[What to produce]: All of the material must be duplicated exactly, line by line.
Start of Exercise data
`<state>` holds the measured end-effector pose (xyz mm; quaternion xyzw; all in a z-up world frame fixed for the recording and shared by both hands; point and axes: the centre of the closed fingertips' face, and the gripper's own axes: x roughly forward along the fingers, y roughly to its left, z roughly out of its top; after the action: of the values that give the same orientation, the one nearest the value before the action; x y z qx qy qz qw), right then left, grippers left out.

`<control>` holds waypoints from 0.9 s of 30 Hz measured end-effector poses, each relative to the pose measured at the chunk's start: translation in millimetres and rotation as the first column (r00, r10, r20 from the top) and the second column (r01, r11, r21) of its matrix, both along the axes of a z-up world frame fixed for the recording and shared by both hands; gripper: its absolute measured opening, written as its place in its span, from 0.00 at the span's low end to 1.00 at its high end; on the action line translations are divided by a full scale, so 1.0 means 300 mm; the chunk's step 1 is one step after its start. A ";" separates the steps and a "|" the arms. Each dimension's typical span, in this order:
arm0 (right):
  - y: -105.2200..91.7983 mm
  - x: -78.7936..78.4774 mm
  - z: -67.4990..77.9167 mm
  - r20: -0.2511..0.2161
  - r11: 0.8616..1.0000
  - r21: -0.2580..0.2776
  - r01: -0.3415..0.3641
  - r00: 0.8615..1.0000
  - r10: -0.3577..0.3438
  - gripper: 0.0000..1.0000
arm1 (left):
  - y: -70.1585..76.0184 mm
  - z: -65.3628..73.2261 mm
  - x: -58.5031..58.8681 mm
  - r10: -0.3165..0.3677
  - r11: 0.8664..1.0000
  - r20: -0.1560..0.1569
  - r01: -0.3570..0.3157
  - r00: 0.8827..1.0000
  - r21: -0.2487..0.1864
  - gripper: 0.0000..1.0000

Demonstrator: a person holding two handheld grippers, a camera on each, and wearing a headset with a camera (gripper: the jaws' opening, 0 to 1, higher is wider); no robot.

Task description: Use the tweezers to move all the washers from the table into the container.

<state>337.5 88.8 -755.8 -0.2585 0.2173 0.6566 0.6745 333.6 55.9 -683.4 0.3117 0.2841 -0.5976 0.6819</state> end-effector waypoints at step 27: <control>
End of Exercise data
[Exercise answer]:
`<state>` holds the measured end-effector pose (xyz mm; quaternion xyzw; all in a z-up world frame fixed for the recording and shared by both hands; point and axes: the centre of the closed fingertips' face, and the gripper's own axes: x roughly forward along the fingers, y roughly to its left, z roughly out of its top; after the action: of the values that give the same orientation, the one nearest the value before the action; x y z qx qy qz qw), right then left, grippers left out.

`<control>` holds waypoints from 0.9 s of 30 Hz measured end-effector poses, each relative to the pose measured at the chunk's start: translation in millimetres and rotation as the first column (r00, r10, r20 from the top) and the second column (r01, r11, r21) of its matrix, both along the axes of a z-up world frame fixed for the recording and shared by both hands; gripper: its absolute measured opening, written as its place in its span, from 0.00 at the span's low end to 1.00 at its high end; on the action line translations are divided by a full scale, so 1.0 means 300 mm; the chunk's step 1 is one step after its start. A ";" separates the steps and a "|" the arms. Each dimension's typical span, in this order:
arm0 (right):
  - y: -105.2200..91.7983 mm
  - x: -78.7936..78.4774 mm
  - z: -67.4990..77.9167 mm
  - r20: -0.2511..0.2161
  - r11: 0.8616..1.0000
  - r21: -0.2580..0.2776
  - r01: -0.3415..0.3641
  - r00: 0.8615..1.0000
  - r10: -0.3577..0.3438
  - gripper: 0.0000..1.0000
arm1 (left):
  - y: -70.1585..76.0184 mm
  - z: -65.3628..73.2261 mm
  - x: -58.5031..58.8681 mm
  - r10: -0.3165..0.3677
  - r11: 0.8664..1.0000
  - r20: -0.1560..0.1569
  - r01: -0.3570..0.3157
  - r00: 0.8827..1.0000
  - r21: -0.2487..0.1864
  - gripper: 0.0000..1.0000

Demonstrator: a person holding two handheld grippers, a camera on each, and wearing a headset with a camera (gripper: the jaws' opening, 0 to 1, higher is wider); no robot.

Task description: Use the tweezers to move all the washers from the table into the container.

<state>337.5 88.8 -755.8 -0.2585 0.2173 0.6566 0.6745 333.6 55.9 -683.4 0.3117 0.2841 -0.5976 0.6819</state> end-effector waypoints at step 27: <control>

The exercise requires no additional output.